Exercise directions:
Reproduce the data below exactly. Skip the pictures.

Input records:
>>>>>

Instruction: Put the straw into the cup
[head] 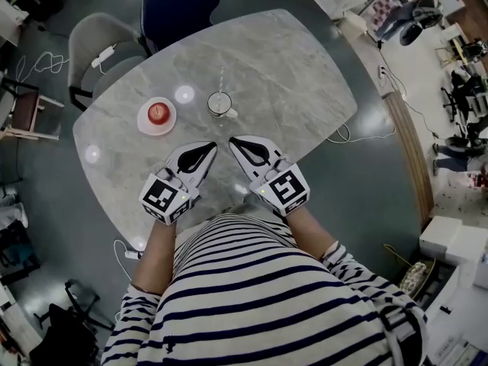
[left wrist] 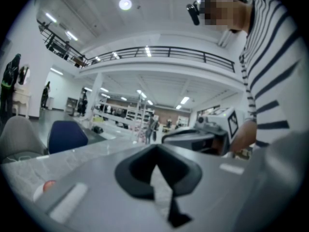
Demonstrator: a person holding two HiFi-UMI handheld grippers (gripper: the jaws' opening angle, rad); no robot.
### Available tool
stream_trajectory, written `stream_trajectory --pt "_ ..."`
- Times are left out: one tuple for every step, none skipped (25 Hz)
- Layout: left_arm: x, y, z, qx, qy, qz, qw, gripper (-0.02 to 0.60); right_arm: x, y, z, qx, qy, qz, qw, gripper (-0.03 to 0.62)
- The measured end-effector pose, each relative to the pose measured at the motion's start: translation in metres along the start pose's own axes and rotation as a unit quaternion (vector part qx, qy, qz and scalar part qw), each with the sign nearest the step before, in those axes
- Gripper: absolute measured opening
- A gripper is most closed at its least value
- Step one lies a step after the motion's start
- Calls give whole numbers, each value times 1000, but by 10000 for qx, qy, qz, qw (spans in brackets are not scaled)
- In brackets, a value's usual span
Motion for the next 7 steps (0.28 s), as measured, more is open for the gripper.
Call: stream_trajectory --pt "0 0 0 1 2 -1 10000 6 0 0 0 7 -2 -2 10000 5" --pt "-1 0 0 0 6 -2 10000 6 0 0 -1 15 -5 -3 10000 5" --pt "0 0 0 0 13 -3 10000 6 1 1 0 24 -9 -4 10000 5" --pt "0 1 0 -1 19 -6 10000 6 1 1 0 31 -14 -3 10000 5" --pt "0 1 -1 -3 25 -10 10000 6 1 1 1 39 -19 -2 10000 5" --pt "0 1 -1 -5 30 -14 10000 6 1 1 1 46 -24 -2 10000 5" --pt "1 1 -1 -6 35 -18 10000 6 1 1 1 53 -29 -3 10000 5"
Point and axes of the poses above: the fingertips, and each gripper's own axes: z backward along the fingers, x to its right, y out of its top, the point moved 10 cm from there along z, backward along the fingers, and after that the axes turned 6 degrees about z, right-handed, at the moved point
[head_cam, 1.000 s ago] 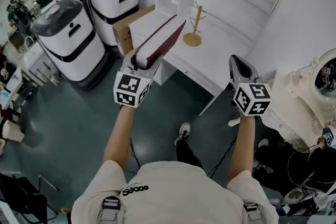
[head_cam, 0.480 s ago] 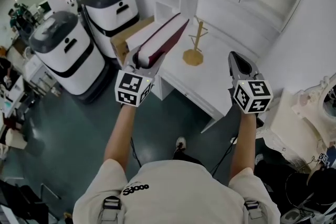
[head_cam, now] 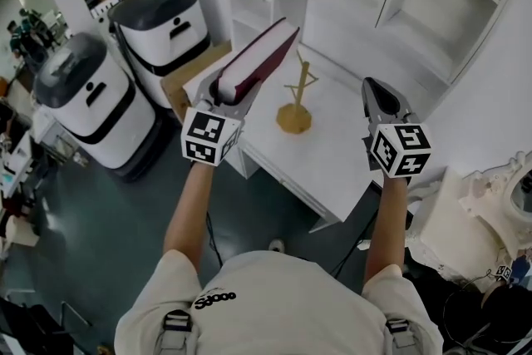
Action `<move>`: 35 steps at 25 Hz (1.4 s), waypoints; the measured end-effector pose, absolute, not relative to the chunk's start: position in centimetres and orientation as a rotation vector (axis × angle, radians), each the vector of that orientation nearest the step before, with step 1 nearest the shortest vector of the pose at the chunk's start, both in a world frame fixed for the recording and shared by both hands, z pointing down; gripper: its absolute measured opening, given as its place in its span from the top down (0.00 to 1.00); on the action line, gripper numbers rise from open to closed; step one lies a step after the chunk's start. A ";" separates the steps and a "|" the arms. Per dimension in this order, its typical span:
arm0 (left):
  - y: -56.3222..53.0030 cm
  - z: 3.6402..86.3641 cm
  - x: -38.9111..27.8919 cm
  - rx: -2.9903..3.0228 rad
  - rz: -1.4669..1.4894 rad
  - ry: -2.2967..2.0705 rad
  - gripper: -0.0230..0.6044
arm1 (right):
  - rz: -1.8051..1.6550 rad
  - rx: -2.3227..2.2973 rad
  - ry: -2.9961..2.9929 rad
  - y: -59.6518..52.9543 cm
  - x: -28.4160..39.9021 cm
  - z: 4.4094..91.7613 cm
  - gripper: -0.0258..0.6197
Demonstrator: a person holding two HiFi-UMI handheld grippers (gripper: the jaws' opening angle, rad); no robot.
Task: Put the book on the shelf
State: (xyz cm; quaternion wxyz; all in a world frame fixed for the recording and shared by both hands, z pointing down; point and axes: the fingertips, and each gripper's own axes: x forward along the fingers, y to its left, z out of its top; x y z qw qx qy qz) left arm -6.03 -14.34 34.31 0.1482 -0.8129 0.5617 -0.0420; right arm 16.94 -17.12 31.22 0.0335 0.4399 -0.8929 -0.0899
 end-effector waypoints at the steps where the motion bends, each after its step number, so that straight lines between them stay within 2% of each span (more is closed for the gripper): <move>1: -15.3 34.1 -6.0 -2.333 -0.121 1.616 0.59 | -0.278 1.353 -2.748 -18.2 17.1 31.1 0.96; 14: -26.4 30.0 -7.5 -2.203 -0.193 1.574 0.59 | -0.353 1.304 -2.740 -29.2 14.6 28.2 0.96; 27: -37.9 18.4 -8.7 -1.845 -0.383 1.346 0.59 | -0.522 1.389 -2.714 -40.6 8.8 19.7 0.96; 35: -40.1 11.0 -10.3 -1.619 -0.361 1.297 0.59 | -0.602 1.468 -2.662 -44.0 7.0 15.7 0.96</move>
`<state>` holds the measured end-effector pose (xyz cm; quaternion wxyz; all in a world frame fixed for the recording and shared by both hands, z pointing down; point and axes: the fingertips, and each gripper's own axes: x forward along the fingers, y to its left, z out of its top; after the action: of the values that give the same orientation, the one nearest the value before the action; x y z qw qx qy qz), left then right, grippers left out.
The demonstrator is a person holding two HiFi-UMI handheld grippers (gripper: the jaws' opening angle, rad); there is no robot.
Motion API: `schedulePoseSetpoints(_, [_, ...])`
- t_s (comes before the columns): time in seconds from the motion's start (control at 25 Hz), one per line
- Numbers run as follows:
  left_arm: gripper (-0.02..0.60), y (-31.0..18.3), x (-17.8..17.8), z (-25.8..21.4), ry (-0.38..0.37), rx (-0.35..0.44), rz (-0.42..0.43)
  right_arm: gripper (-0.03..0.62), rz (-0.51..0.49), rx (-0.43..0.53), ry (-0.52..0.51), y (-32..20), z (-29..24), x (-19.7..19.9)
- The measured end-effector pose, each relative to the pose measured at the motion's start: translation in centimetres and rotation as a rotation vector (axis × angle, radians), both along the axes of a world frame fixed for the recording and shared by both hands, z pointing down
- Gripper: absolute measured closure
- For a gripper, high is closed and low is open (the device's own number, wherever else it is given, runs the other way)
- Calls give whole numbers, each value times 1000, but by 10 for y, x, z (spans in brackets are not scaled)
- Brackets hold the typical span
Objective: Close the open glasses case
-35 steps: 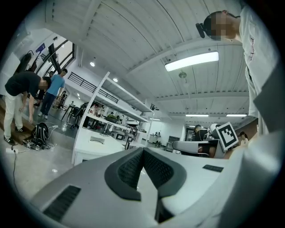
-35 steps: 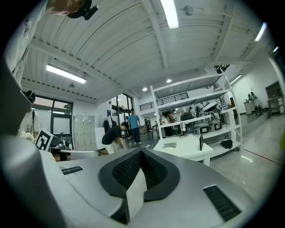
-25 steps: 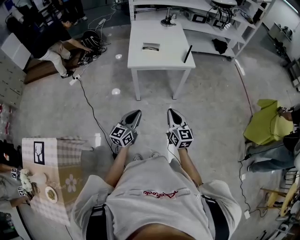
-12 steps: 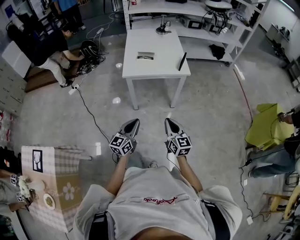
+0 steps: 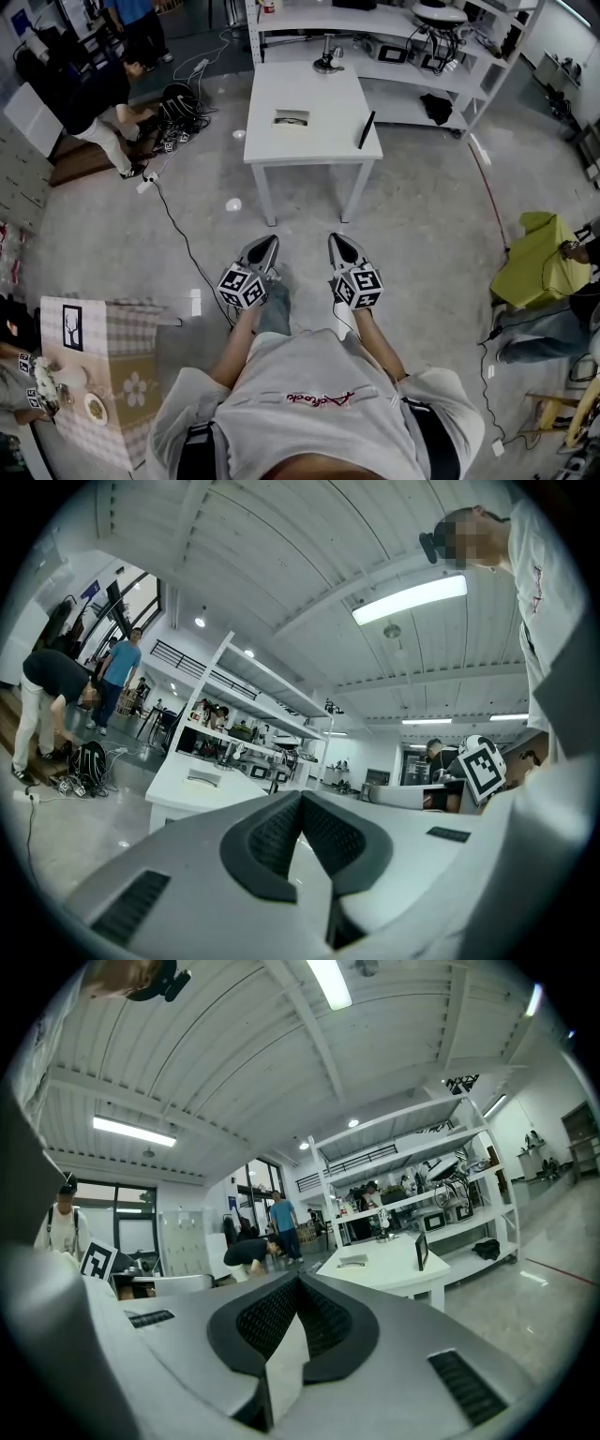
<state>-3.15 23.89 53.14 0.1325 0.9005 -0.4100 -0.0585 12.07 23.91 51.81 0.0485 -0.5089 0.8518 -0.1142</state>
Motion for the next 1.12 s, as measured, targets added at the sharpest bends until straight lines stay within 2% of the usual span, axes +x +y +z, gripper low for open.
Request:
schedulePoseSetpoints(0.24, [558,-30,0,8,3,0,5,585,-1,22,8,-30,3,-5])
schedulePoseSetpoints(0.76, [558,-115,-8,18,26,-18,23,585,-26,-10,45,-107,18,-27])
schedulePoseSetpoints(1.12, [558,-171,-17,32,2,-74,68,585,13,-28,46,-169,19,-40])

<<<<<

Solution:
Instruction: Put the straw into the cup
[head] 
[left wrist] 
Demonstrator: a person holding two HiFi-UMI handheld grippers (gripper: the jaws' opening angle, rad); no robot.
### Available tool
stream_trajectory, written `stream_trajectory --pt "_ ..."`
- Times are left out: one tuple for every step, none skipped (25 Hz)
- Layout: left_arm: x, y, z, qx, qy, qz, qw, gripper (-0.02 to 0.60); right_arm: x, y, z, qx, qy, qz, qw, gripper (-0.03 to 0.62)
- The measured end-effector pose, each relative to the pose measured at the motion's start: translation in metres along the start pose's own axes and rotation as a unit quaternion (vector part qx, qy, qz and scalar part qw), each with the sign nearest the step before, in those axes
- Gripper: absolute measured opening
- A gripper is most closed at its least value
- Step one lies a step after the motion's start
- Calls give whole numbers, each value times 1000, but by 10000 for qx, qy, qz, qw (spans in brackets are not scaled)
- In brackets, a value's usual span
Motion for the next 7 steps (0.28 s), as measured, more is open for the gripper.
Call: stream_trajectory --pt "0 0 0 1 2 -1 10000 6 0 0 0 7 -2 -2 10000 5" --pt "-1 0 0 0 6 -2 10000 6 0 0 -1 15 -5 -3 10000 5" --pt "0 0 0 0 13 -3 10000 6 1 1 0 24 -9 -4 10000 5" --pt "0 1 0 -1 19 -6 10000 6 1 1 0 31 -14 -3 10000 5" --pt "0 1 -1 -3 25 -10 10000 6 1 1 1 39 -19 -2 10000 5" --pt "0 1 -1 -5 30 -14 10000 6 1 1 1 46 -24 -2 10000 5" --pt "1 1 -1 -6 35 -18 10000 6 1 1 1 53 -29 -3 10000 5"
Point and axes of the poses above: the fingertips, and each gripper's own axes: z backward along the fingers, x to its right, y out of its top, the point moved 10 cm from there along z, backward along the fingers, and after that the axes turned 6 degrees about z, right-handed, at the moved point
[head_cam, 1.000 s ago] 
[head_cam, 0.480 s ago] 
[head_cam, now] 
Action `<move>`: 35 steps at 25 Hz (1.4 s), waypoints; the measured end-effector pose, absolute, not relative to the chunk's start: position in centimetres and orientation as a rotation vector (axis × angle, radians), each the vector of that orientation nearest the step before, with step 1 nearest the shortest vector of the pose at the chunk's start, both in a world frame fixed for the recording and shared by both hands, z pointing down; gripper: its absolute measured opening, given as its place in its span from the top down (0.00 to 1.00); on the action line, gripper numbers rise from open to closed; step one lies a step after the chunk's start. A ";" separates the steps and a "|" the arms. Per dimension in this order, its typical span:
arm0 (left):
  - y: -56.3222..53.0030 cm
  - z: 3.6402..86.3641 cm
  - x: -38.9111..27.8919 cm
  - rx: -2.9903..3.0228 rad
  - rz: -1.4669..1.4894 rad
  - ry: -2.2967..2.0705 rad
  - gripper: -0.0230..0.6044
arm1 (right):
  - rz: -1.8051..1.6550 rad
  - rx: -2.3227..2.2973 rad
  - ry: -2.9961..2.9929 rad
  - y: -59.6518..52.9543 cm
  - x: -28.4160..39.9021 cm
  - z: 4.4094..91.7613 cm
  - gripper: -0.0258..0.6197
Demonstrator: a person holding two HiFi-UMI handheld grippers (gripper: the jaws' opening angle, rad); no robot.
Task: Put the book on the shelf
State: (xyz cm; quaternion wxyz; all in a world frame fixed for the recording and shared by both hands, z pointing down; point and axes: the fingertips, and each gripper's own axes: x forward along the fingers, y to its left, z out of its top; x y z qw qx qy qz) left arm -6.03 -14.34 34.31 0.1482 -0.8129 0.5617 -0.0420; right arm 16.94 -17.12 31.22 0.0335 0.4399 -0.8929 -0.0899
 end-effector waypoints at the steps where the motion bends, each after its step number, so that straight lines between them stay within 2% of each span (more is closed for the gripper): <move>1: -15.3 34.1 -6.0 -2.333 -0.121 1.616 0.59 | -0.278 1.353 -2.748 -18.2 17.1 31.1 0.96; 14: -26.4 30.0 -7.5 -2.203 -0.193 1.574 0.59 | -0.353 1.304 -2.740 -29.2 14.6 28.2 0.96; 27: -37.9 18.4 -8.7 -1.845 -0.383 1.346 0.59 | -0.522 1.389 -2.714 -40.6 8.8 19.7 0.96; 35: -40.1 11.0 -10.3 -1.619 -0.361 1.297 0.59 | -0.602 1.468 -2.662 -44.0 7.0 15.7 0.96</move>
`<state>` holds the measured end-effector pose (xyz cm; quaternion wxyz; all in a world frame fixed for the recording and shared by both hands, z pointing down; point and axes: the fingertips, and each gripper's own axes: x forward along the fingers, y to its left, z out of its top; after the action: of the values that give the same orientation, the one nearest the value before the action; x y z qw qx qy qz), left then right, grippers left out.
The demonstrator is a person holding two HiFi-UMI handheld grippers (gripper: the jaws' opening angle, rad); there is no robot.
Motion API: `schedulePoseSetpoints(_, [_, ...])`
- t_s (comes before the columns): time in seconds from the motion's start (control at 25 Hz), one per line
- Numbers run as follows:
  left_arm: gripper (-0.02..0.60), y (-31.0..18.3), x (-17.8..17.8), z (-25.8..21.4), ry (-0.38..0.37), rx (-0.35..0.44), rz (-0.42..0.43)
  right_arm: gripper (-0.03..0.62), rz (-0.51..0.49), rx (-0.43..0.53), ry (-0.52..0.51), y (-32..20), z (-29..24), x (-19.7..19.9)
- The measured end-effector pose, each relative to the pose measured at the motion's start: translation in centimetres and rotation as a rotation vector (axis × angle, radians), both along the axes of a world frame fixed for the recording and shared by both hands, z pointing down
- Gripper: absolute measured closure
- For a gripper, high is closed and low is open (the device's own number, wherever else it is given, runs the other way)
- Calls give whole numbers, each value times 1000, but by 10 for y, x, z (spans in brackets are not scaled)
- Brackets hold the typical span
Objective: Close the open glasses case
-35 steps: 
-35 steps: 
-25 steps: 
-12 steps: 
+0 steps: 
<state>-3.15 23.89 53.14 0.1325 0.9005 -0.4100 -0.0585 12.07 23.91 51.81 0.0485 -0.5089 0.8518 -0.1142</state>
Motion for the next 1.12 s, as measured, targets added at the sharpest bends until straight lines stay within 2% of the usual span, axes +x +y +z, gripper low for open.
Request:
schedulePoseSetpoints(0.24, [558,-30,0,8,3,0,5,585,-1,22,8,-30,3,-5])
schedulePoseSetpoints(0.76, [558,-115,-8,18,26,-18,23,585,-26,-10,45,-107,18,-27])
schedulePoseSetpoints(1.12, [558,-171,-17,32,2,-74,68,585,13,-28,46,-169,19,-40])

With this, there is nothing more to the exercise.